La victoire de Donald Trump, élu pour la seconde fois président des États-Unis, ouvre la voie à une nouvelle vague de désinformation, à la fois politique et climatique, avec une administration prête à défier la communauté scientifique.
Dans la dernière ligne droite de sa campagne, le républicain a partagé de fausses affirmations sur l’aide gouvernementale après le passage de l’ouragan Hélène en Caroline du Nord, un État-clé qu’il a remporté face à Kamala Harris. Il a également une énième fois remis en cause, sans preuves, le résultat de l’élection présidentielle de 2020, perdue face à Joe Biden, agitant le spectre de fraudes électorales.
Ces fausses affirmations ont été massivement diffusées sur les réseaux sociaux, devenus la source principale d’information pour de nombreuses personnes au détriment des médias traditionnels, décrédibilisés en permanence par le milliardaire.
« Le problème de la désinformation n’a jamais été aussi grave », souligne Bill Adair, fondateur du site de vérification PolitiFact. Et, pour enrayer le flot de mensonges, la modération des réseaux sociaux et la vérification des allégations « ne fonctionnent manifestement pas », estime le spécialiste.
Alors même que la campagne électorale était en cours, divers sondages ont révélé qu’environ un tiers des Américains pensaient que l’élection de 2020 avait été « volée » par Joe Biden.
Des chercheurs du site spécialisé NewsGuard ont recensé 963 sites et 793 comptes influents sur les réseaux sociaux ayant publié de fausses informations électorales pendant la campagne.
Faute à la droite qui depuis 2016 utilise en plus de ses canaux de communication traditionnels les réseaux sociaux pour véhiculer sa « propagande », selon la chercheuse en désinformation Renee DiResta. Une machine alimentée par la création de mèmes, ces montages photos très présents sur les réseaux sociaux.
« Les influenceurs se stimulent les uns les autres », détaille Renee DiResta.

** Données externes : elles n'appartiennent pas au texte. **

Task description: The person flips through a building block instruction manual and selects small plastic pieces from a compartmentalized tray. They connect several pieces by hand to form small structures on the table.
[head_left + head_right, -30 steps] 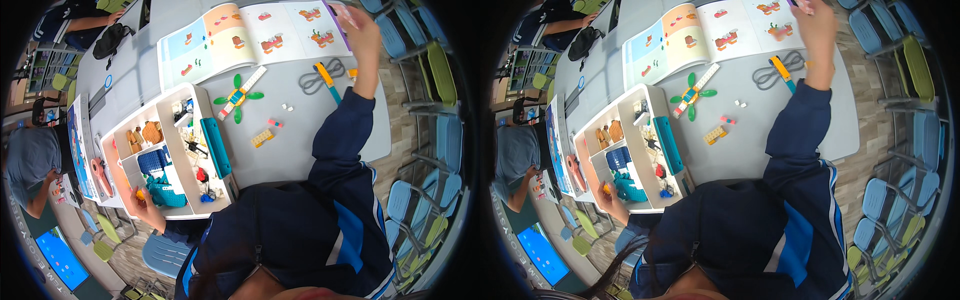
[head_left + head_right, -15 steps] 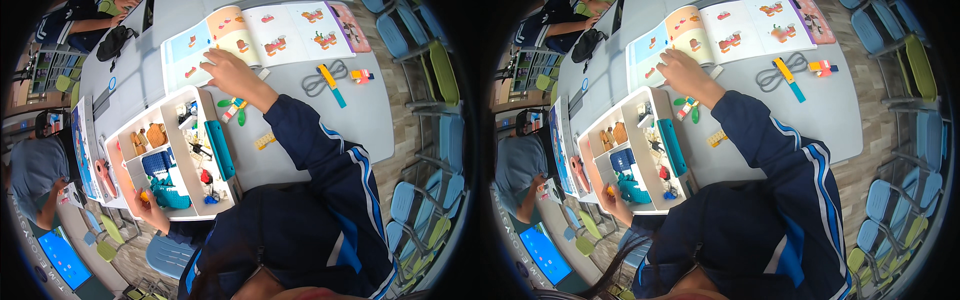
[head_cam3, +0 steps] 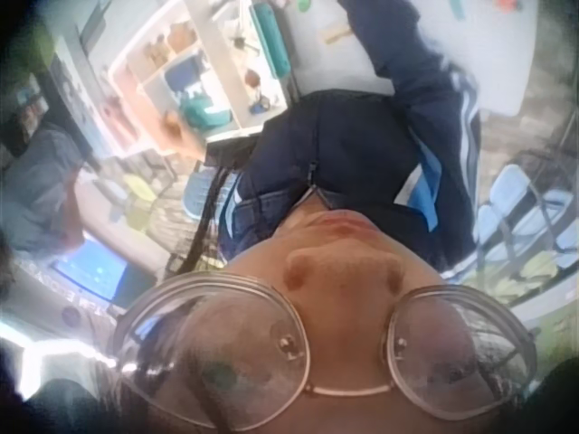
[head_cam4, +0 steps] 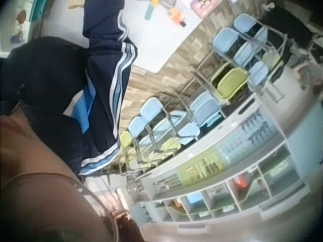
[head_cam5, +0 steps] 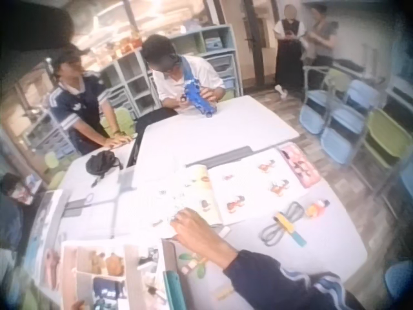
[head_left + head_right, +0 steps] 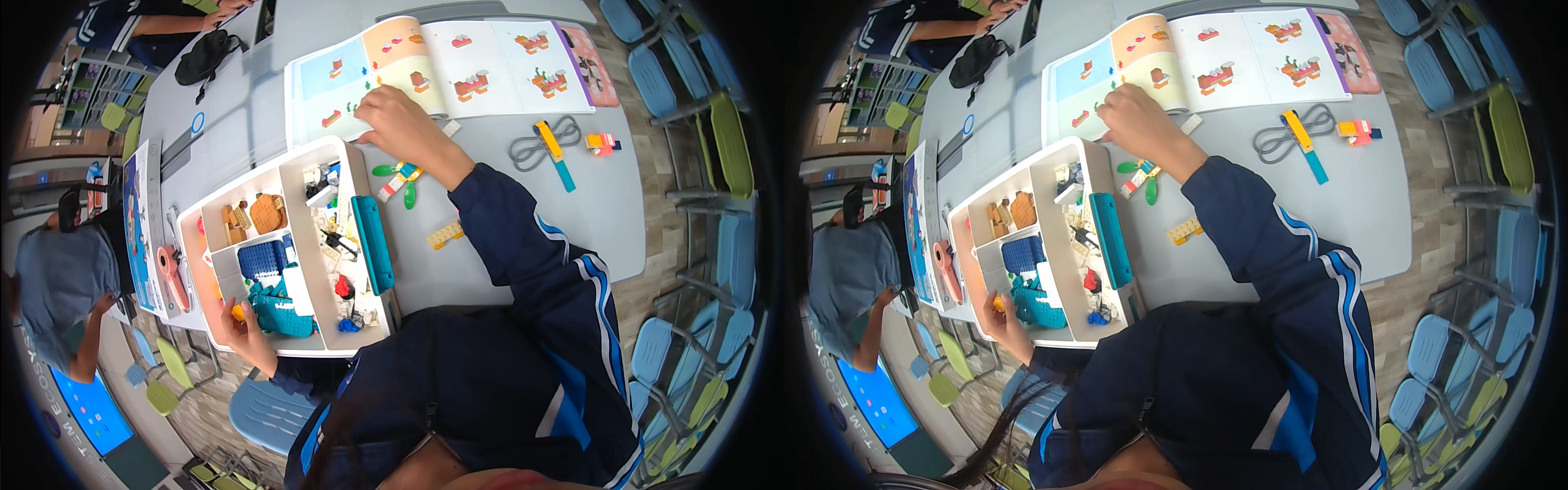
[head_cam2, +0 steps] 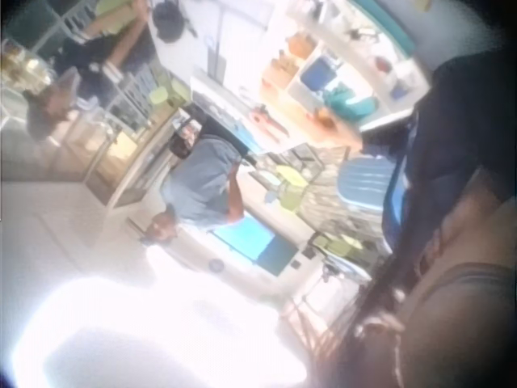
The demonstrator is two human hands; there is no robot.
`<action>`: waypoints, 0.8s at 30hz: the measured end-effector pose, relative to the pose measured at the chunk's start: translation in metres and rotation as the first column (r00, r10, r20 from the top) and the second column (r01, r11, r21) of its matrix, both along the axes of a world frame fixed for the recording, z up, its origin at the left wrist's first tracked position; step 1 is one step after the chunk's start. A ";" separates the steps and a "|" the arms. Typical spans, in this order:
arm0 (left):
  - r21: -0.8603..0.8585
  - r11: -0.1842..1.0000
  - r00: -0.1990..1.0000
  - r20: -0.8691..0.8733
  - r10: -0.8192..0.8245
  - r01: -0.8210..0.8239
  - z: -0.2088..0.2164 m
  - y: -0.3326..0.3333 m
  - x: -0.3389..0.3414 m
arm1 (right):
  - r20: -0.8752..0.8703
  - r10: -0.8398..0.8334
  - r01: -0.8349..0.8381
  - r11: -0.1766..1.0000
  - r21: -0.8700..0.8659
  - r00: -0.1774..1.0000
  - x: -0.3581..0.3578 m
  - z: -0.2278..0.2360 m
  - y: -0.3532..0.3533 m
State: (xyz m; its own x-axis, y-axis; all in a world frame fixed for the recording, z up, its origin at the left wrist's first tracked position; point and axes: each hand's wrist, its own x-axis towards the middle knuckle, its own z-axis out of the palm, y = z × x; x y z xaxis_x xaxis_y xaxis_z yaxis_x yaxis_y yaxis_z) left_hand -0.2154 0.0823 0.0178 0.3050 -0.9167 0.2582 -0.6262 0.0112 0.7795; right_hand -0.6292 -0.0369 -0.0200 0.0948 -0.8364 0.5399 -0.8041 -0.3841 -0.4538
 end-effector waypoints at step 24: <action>-0.036 0.999 0.997 -0.079 -0.025 0.022 -0.008 -0.001 0.008 | 0.907 -0.251 -0.038 0.959 0.279 0.338 -0.075 0.065 0.016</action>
State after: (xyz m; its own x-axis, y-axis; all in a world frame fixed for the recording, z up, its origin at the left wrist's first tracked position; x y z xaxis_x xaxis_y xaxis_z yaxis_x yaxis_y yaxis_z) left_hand -0.2074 0.0810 0.0101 0.3045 -0.9145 0.2664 -0.5618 0.0534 0.8255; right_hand -0.7039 -0.0209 0.0446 -0.4439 -0.8958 0.0226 0.1693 -0.1086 -0.9796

Si la désinformation n’a pas forcément été décisive dans la victoire du républicain, « Trump a très certainement été aidé par le refus apparent de X de contenir ou d’atténuer la désinformation pro-Trump », estime Ethan Porter, professeur à l’université George Washington.
Facteur X
Le propriétaire de X en personne, Elon Musk, a permis à cette désinformation de gonfler sur son réseau social en relayant lui-même de telles affirmations et en ayant, depuis qu’il a racheté la plateforme, réduit considérablement les équipes de modération. Le milliardaire, patron de SpaceX et de Tesla, a soutenu la campagne du républicain à coups de millions de dollars et pourrait jouer un rôle central dans sa nouvelle administration.

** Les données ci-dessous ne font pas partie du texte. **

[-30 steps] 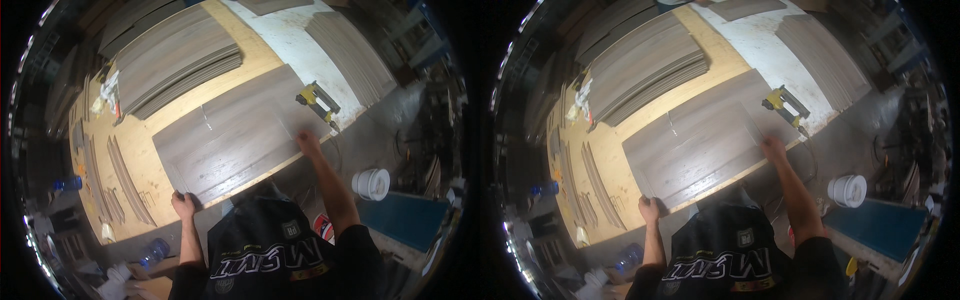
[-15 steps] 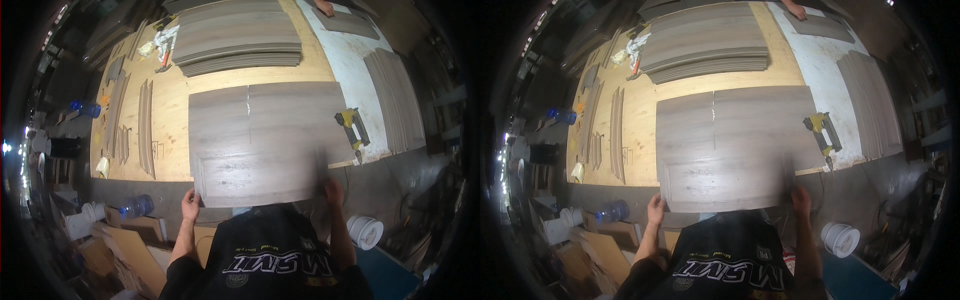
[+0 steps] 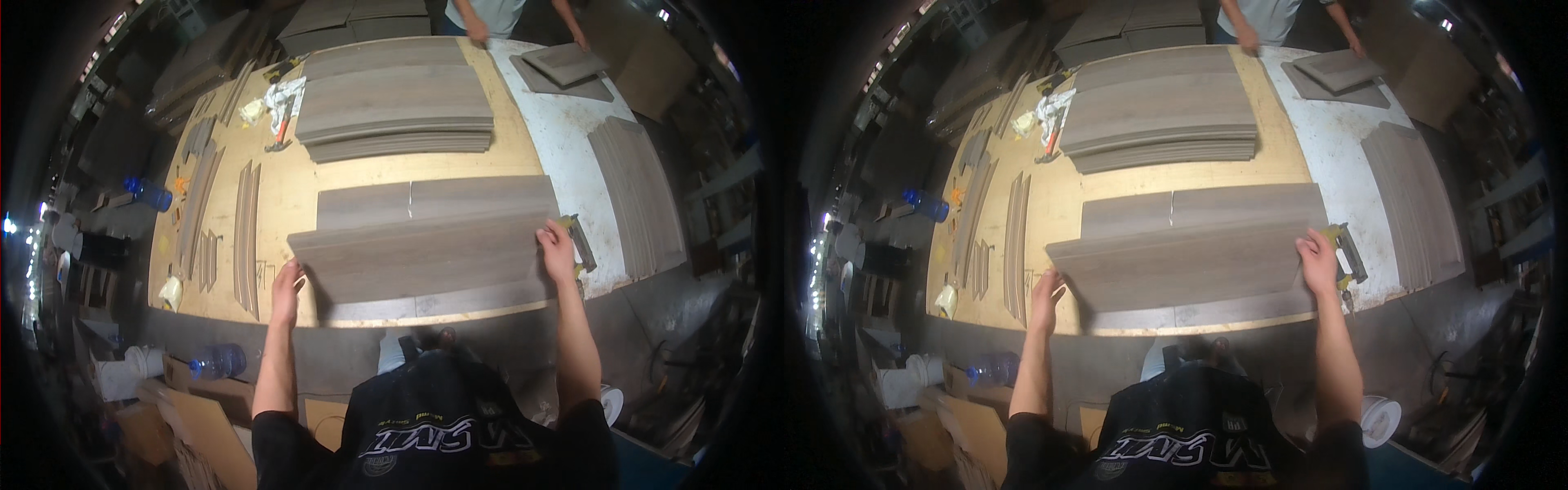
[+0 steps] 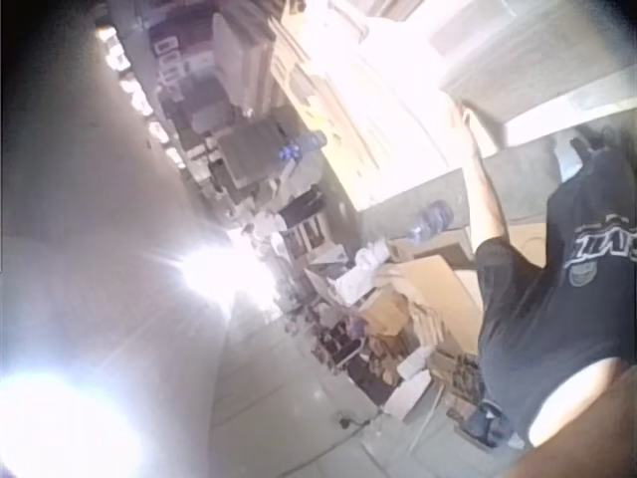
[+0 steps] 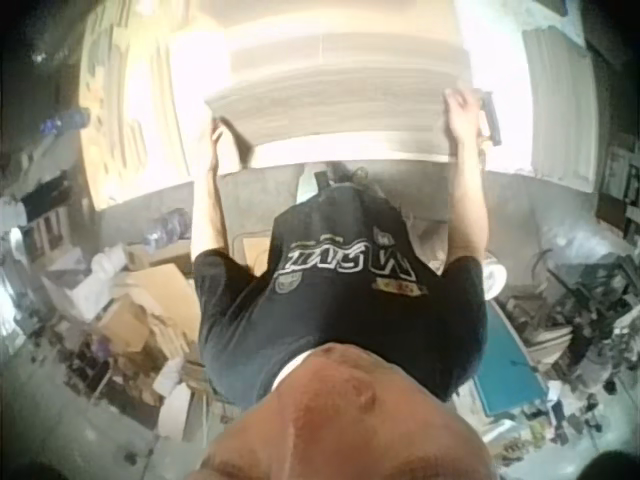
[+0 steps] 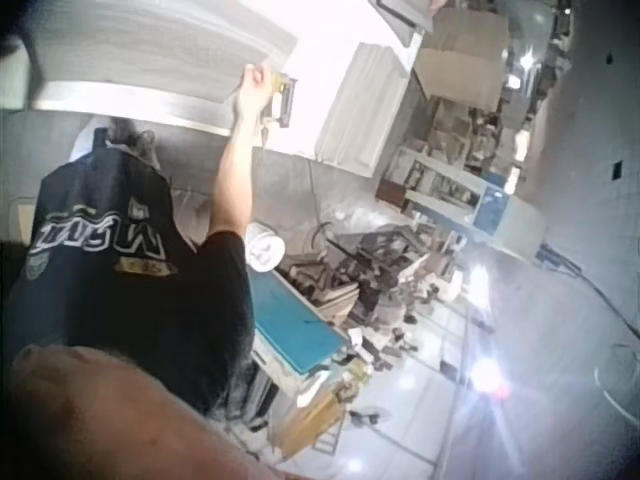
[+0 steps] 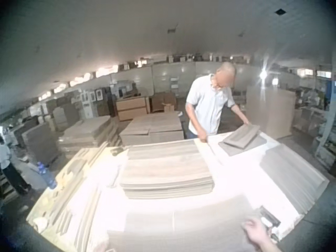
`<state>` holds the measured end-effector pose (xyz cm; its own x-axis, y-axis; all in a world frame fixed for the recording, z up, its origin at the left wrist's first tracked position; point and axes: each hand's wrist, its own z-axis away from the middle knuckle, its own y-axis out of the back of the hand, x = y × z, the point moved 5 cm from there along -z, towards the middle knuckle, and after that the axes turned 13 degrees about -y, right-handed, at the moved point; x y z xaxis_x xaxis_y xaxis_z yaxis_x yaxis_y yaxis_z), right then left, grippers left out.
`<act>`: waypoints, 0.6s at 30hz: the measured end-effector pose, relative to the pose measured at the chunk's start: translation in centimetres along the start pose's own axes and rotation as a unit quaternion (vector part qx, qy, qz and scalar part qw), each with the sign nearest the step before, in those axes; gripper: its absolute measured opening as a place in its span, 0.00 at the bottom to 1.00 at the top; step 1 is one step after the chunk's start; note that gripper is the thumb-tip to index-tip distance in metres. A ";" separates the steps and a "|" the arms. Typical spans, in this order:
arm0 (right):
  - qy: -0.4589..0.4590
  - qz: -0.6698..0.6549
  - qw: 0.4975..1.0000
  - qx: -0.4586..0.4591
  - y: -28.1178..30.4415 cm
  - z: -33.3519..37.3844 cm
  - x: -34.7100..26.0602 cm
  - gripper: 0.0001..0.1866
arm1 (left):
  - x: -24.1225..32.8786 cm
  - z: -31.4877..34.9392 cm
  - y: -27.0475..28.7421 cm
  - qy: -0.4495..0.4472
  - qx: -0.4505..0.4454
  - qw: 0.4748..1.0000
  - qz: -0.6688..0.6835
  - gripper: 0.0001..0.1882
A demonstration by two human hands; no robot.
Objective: Assembling wooden panels for furniture using a pneumatic nail gun and a hammer.
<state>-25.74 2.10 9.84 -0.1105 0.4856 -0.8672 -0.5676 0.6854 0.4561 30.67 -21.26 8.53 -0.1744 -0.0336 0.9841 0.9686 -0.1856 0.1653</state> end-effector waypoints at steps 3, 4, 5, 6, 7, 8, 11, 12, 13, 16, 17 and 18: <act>-0.059 0.075 0.995 -0.005 -4.2 -6.1 2.5 0.26 | -3.8 -5.4 -1.6 0.040 0.000 0.997 -0.059 0.30; -0.088 0.112 0.990 -0.017 -5.4 -7.7 3.7 0.28 | -4.5 -6.9 -2.1 0.073 -0.002 0.994 -0.086 0.29; -0.097 0.117 0.988 -0.011 -5.8 -8.5 5.0 0.28 | -4.9 -8.0 -3.5 0.080 -0.012 0.993 -0.085 0.29; -0.105 0.164 0.981 -0.011 -6.5 -8.9 5.6 0.28 | -4.8 -8.4 -4.5 0.091 -0.024 0.988 -0.120 0.29; -0.114 0.212 0.971 -0.011 -6.9 -9.4 6.3 0.28 | -5.0 -8.7 -5.2 0.103 -0.037 0.982 -0.154 0.29; -0.117 0.215 0.969 -0.012 -7.2 -10.2 6.8 0.28 | -6.8 -9.7 -5.2 0.108 -0.039 0.981 -0.154 0.29; -0.106 0.246 0.963 -0.017 -7.8 -9.4 8.1 0.20 | -10.3 -10.2 -4.4 0.031 -0.043 0.974 -0.222 0.33; -0.093 0.193 0.977 -0.018 -7.2 -9.0 8.5 0.20 | -9.7 -9.7 -5.0 0.033 -0.057 0.973 -0.222 0.33; -0.079 0.139 0.987 -0.018 -6.6 -8.2 8.9 0.20 | -8.2 -8.1 -5.5 -0.046 -0.073 0.968 -0.237 0.34; 0.036 0.224 0.973 -0.031 -4.6 -2.9 9.8 0.23 | -6.4 -1.6 -4.3 -0.137 -0.179 0.919 -0.324 0.37; 0.027 0.225 0.974 -0.021 -3.4 -0.7 11.2 0.23 | -5.9 1.0 -3.7 -0.160 -0.188 0.905 -0.347 0.36; 0.061 0.279 0.957 -0.044 -2.8 1.6 12.6 0.26 | -5.7 2.8 -3.4 -0.185 -0.196 0.890 -0.369 0.35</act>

Trump a conquis des électeurs grâce à « une structure médiatique de droite qui les bombarde de mensonges et de réprobations tout en les dissuadant de consulter d’autres sources d’information, qu’il s’agisse d’organes d’information traditionnels, de représentants du gouvernement ou d’experts du milieu médical », souligne Matt Gertz, qui travaille sur les liens entre les médias de droite et le Parti républicain pour l’organisation Media Matters. Les sujets scientifiques comme le climat, les vaccins et autres questions de santé sont en première ligne de cette désinformation.
D’autant plus que le vaccino-sceptique et adepte des théories du complot Robert Kennedy Jr., un temps candidat indépendant avant de se rallier à Trump, devrait occuper un poste-clé dans la santé au sein du nouveau gouvernement.
« Comment les gens ne sont-ils pas alarmés par le fait que Trump veuille confier la santé à RFK Jr. ? (...) Cet homme a encouragé la désinformation antivaccins et les théories du complot sur la santé publique pendant des années », a fustigé dans une publication sur X Alma Hernandez, membre démocrate de la Chambre des représentants.
Sous le premier mandat de Trump, environ 1 400 modifications avaient été apportées par l’administration aux sites d’agences traitant de sujets scientifiques, supprimant ainsi des informations sur des questions environnementales, comme la pollution de l’eau, le changement climatique ou les espèces en voie de disparition, selon l’Union of Concerned Scientists (UCS), un groupe indépendant de scientifiques.
« Le chemin du président élu Trump vers la Maison-Blanche a été une campagne sans précédent de désinformation, de menaces, d’une rhétorique vouée à diviser et de promesses politiques dangereuses. Il est compréhensible d’envisager les quatre prochaines années avec de sérieuses inquiétudes », a déclaré Kim Waddell, président par intérim de l’UCS.